Will Groulx served in the United States Navy from 1995-2001 before a motorcycle accident left him paralyzed from the chest down. Seven months after the accident, he discovered wheelchair rugby, the sport that served as the gateway to his Paralympic career. After competing on three U.S. Paralympic Wheelchair Rugby Teams (Athens 2004, Beijing 2008, London 2012), Will made the switch to handcycling. As a para-cyclist, Will won gold and two silver medals at the Rio Games in 2016. This year, Will is competing as a member of Team Bridgestone on the U.S. Paralympics Cycling Team.
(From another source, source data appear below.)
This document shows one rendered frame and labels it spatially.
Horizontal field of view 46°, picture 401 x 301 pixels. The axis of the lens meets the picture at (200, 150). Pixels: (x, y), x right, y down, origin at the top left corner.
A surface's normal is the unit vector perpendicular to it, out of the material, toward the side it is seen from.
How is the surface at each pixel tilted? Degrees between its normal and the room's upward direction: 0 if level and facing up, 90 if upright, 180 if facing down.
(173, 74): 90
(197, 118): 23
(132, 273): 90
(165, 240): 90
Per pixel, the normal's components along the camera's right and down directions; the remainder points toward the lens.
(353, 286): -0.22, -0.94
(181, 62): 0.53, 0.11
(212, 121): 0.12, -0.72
Kory Puderbaugh was born with congenital limb deficiencies in all four limbs. He spent the early part of his childhood in an orphanage in Poland before being adopted by an American family living in Idaho. Known locally for wowing the community with his wrestling skills, Kory made the switch to wheelchair rugby shortly after graduating from high school in Eagle, Idaho. His dedication over the course of a few short years landed him a spot on the U.S.A. Wheelchair Rugby Team at the Rio Paralympic Games in 2016 where he won a silver medal. This year, he’s gunning for gold.
“Without sport, I wouldn’t have the same mental clarity, focus and hunger to succeed,” Kory said. “I’m so grateful for all the support CAF and its donors have given to thousands of us.” – Kory Puderbaugh
THE COST TO COMPETE
For those athletes with a ticket to Tokyo, the cost to compete is often more than lodging and transportation. In fact, over 50% of Team USA has received financial support from the Challenged Athletes Foundation somewhere along their athletic journey, regardless of the sports they participate in. For Kory Puderbaugh, that support came in the form of a Vesco Offensive Sport Wheelchair totaling more than $6,500. For elite athletes like Will Groulx, paracycling equipment can range from $5,000 to upwards of $10,000 per bike.
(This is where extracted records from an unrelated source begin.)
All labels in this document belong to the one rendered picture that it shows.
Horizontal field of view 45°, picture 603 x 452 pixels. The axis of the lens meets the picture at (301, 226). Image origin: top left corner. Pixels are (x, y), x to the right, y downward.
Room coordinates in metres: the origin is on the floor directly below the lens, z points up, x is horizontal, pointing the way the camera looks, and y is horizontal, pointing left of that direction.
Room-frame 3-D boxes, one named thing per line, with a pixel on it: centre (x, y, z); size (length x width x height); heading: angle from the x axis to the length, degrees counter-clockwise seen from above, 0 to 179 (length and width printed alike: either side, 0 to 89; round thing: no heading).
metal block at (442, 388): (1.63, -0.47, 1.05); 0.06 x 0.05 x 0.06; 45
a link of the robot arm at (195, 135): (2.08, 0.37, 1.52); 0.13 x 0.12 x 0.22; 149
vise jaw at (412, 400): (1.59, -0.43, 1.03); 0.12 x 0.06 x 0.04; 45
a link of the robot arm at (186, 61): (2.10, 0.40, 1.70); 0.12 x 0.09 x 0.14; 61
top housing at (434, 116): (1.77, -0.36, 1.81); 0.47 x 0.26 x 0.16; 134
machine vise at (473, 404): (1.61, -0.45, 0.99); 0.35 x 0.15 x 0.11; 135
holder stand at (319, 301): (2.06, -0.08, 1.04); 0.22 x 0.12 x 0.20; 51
The expense of adaptive sports equipment can often be an obstacle that keeps those with physical disabilities on the sidelines. Medical insurance does not cover adaptive sports equipment which are deemed “luxury” items. CAF, however, believes sport is a right, and works to overcome this economic barrier. With the right support and proper equipment, the opportunities are limitless.
IDAHO’S PARALYMPIC FUTURE
You may find yourself keeping a close eye on the successes of athletes who have already been selected for the Paralympics, but a new generation of competitors is close behind. Through its grant program, camps, clinics, community events and development teams, CAF-Idaho is building tremendous bench strength for future Paralympics.
Athletes like Annie Carey and Brooklyn Gossard have their sights set on future gold medals for track and field and paracycling, respectively. At the U.S. Paralympics Cycling National Championship events in Boise in early July, Brooklyn had the opportunity to race through a criterium course alongside Muffy Davis and Will Groulx, giving those seasoned medalists a run for their money, showcasing just how dedicated she is to achieving her goal of becoming a Paralympian.
“There’s always somebody looking at you and you never know; it might be that next kid thinking ‘I can do that!’” – Will Groulx
Use the links below to learn more about CAF-Idaho programs and development.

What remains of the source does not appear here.